- _WORK REQUEST_: Which lines in the records below contain the word "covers"? Report each of them.

Stored entries:
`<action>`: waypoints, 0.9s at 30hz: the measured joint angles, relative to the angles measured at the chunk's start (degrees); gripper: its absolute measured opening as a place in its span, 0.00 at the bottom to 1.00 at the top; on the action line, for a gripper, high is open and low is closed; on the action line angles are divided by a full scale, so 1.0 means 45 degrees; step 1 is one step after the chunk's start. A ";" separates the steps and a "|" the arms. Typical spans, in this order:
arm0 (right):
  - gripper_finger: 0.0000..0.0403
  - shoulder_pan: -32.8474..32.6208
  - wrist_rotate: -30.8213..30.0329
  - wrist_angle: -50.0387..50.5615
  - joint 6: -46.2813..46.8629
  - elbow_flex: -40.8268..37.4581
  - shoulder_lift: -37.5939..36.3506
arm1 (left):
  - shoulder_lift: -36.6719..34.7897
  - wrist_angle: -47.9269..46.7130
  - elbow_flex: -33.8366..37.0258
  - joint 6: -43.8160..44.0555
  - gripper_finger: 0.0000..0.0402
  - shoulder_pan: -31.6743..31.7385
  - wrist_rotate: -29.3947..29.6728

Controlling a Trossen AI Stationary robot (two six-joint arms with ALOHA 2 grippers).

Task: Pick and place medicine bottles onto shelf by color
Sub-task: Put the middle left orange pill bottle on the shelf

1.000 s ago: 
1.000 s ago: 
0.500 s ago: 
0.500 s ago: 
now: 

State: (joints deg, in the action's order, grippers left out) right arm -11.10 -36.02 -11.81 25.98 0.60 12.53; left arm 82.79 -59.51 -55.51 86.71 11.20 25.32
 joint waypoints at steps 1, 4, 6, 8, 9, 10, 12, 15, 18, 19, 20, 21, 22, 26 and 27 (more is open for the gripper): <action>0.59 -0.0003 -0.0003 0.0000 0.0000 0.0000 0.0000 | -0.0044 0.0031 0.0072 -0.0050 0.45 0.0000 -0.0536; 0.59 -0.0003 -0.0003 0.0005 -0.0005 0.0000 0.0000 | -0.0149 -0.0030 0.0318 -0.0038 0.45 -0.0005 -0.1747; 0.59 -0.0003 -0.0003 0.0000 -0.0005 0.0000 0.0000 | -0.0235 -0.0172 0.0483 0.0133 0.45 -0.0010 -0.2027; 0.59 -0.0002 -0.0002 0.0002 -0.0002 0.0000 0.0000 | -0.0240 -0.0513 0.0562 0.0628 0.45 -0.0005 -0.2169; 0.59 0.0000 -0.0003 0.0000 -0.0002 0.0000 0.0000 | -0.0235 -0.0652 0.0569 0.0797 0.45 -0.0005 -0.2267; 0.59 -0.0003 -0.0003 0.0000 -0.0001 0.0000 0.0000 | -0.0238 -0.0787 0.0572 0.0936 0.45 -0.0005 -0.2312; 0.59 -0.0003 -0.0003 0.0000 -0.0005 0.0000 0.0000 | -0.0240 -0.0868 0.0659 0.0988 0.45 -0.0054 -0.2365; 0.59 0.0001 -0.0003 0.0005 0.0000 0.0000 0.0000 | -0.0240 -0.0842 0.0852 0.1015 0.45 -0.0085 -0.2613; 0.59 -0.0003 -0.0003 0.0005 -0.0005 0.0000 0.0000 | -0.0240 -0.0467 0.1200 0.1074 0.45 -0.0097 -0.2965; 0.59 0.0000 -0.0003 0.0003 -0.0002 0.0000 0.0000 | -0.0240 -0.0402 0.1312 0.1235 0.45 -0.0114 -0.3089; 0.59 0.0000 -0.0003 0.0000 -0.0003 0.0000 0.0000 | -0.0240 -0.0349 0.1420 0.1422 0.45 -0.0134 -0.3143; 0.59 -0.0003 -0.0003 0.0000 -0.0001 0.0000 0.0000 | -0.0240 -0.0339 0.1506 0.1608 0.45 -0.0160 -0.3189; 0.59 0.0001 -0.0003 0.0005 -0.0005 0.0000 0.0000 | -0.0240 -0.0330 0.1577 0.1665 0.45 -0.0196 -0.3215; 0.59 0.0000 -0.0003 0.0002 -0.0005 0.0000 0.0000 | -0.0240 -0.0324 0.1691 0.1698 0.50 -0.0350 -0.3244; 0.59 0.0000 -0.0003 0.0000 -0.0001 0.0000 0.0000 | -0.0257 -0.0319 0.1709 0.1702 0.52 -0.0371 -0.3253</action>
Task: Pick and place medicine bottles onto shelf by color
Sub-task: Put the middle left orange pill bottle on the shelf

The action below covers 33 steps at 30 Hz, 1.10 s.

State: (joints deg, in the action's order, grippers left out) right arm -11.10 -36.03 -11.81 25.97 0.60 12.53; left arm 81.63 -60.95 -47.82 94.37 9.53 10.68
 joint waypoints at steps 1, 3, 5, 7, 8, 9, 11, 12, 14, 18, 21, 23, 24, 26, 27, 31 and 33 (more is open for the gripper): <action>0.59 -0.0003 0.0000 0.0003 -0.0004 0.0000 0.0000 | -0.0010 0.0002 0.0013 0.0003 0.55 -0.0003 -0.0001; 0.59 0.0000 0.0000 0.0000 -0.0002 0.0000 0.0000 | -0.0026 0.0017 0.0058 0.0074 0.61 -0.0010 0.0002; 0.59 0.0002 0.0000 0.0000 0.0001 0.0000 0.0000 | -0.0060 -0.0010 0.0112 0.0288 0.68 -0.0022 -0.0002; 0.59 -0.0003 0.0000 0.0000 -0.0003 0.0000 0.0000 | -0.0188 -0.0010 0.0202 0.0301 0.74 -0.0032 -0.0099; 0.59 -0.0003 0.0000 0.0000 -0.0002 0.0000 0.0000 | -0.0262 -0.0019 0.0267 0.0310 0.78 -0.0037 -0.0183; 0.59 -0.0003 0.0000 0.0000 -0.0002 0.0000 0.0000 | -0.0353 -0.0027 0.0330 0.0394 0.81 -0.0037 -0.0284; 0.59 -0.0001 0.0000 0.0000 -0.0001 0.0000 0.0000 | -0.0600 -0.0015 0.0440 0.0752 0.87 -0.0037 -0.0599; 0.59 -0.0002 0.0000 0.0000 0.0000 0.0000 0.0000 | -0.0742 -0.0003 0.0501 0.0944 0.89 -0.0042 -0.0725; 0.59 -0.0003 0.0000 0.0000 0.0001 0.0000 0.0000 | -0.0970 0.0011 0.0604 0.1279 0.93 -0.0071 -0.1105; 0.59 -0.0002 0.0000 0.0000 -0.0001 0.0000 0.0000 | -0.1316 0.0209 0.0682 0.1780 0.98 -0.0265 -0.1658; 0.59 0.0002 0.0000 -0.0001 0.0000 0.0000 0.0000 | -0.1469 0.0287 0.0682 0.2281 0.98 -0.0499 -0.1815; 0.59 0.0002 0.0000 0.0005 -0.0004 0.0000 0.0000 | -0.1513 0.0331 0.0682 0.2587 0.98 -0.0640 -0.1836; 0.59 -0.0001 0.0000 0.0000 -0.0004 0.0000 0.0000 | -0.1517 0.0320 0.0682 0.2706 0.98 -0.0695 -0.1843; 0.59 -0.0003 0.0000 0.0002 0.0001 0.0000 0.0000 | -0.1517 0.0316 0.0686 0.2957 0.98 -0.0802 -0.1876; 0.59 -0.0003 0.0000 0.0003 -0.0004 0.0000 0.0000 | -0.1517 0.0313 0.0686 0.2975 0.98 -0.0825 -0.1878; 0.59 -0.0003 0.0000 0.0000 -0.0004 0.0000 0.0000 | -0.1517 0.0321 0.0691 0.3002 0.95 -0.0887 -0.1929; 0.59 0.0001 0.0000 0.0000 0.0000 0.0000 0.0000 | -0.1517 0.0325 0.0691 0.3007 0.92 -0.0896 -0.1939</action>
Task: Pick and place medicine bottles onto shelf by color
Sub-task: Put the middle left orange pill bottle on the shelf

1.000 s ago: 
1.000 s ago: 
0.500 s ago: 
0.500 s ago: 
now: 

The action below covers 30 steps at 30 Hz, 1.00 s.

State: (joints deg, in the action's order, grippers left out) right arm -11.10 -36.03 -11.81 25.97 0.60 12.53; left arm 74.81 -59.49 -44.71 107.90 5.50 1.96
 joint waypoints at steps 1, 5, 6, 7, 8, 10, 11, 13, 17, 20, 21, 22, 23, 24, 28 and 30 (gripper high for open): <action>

- _EXERCISE OUTPUT_:
The action below covers 33 steps at 30 Hz, 1.10 s.
The action below covers 30 steps at 30 Hz, 1.00 s.

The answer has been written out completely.